_Input material_
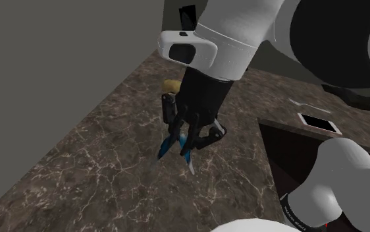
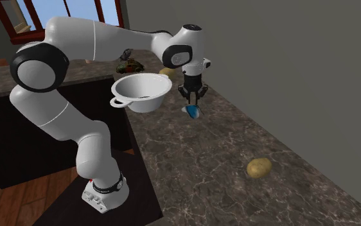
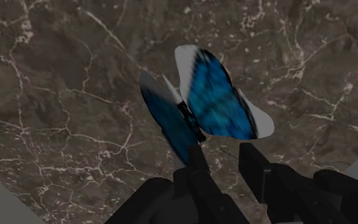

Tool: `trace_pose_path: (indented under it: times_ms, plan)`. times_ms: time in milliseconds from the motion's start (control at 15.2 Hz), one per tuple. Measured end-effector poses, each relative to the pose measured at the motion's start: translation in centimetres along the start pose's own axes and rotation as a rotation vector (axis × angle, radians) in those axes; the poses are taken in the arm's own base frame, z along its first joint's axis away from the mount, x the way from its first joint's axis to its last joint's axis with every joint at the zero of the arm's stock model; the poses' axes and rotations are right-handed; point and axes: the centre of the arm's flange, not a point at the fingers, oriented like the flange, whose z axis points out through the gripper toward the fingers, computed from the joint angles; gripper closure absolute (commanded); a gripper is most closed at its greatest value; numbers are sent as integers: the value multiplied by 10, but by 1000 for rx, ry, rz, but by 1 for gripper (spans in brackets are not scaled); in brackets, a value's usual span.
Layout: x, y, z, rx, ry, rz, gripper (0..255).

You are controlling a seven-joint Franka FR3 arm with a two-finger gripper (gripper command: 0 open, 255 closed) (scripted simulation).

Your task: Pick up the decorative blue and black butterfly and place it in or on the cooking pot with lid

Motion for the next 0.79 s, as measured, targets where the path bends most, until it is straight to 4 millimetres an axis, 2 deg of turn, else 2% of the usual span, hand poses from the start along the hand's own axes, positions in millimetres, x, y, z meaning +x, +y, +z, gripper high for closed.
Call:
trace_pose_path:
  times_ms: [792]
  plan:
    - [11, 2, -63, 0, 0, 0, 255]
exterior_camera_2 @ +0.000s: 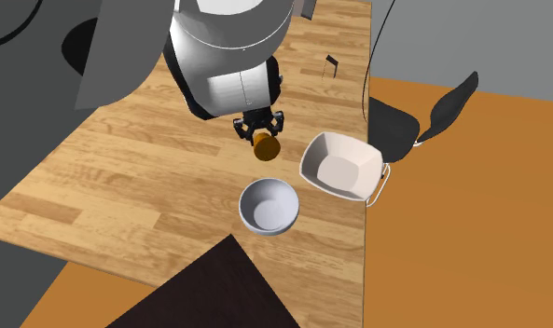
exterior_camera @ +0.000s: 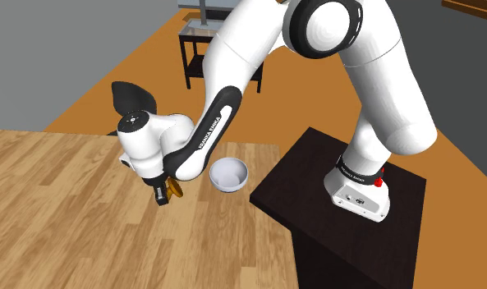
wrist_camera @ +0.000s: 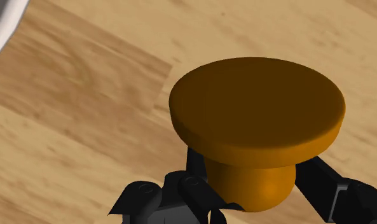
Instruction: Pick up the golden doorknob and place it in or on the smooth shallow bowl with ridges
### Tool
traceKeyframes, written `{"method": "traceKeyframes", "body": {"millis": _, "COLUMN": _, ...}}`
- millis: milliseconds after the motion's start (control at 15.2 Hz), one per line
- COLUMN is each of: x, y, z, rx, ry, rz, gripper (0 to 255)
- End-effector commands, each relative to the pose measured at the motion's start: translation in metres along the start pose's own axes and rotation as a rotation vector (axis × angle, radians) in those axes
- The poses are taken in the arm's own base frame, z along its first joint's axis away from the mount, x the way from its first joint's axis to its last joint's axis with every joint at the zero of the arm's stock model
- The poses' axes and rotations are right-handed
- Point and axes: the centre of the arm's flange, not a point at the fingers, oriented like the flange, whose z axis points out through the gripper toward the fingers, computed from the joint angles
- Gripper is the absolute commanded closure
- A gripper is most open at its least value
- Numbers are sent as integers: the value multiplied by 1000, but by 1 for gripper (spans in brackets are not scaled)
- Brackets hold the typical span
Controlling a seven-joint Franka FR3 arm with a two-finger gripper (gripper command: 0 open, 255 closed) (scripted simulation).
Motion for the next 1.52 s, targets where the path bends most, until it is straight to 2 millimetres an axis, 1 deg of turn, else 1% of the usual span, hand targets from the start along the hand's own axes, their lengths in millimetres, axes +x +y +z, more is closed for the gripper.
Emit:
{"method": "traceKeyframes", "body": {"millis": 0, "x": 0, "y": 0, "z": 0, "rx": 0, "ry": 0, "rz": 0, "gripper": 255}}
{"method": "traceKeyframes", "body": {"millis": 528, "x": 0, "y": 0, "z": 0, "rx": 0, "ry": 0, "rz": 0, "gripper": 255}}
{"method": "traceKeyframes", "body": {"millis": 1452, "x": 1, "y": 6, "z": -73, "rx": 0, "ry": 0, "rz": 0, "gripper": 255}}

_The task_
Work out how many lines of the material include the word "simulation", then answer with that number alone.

_Solved problem_
2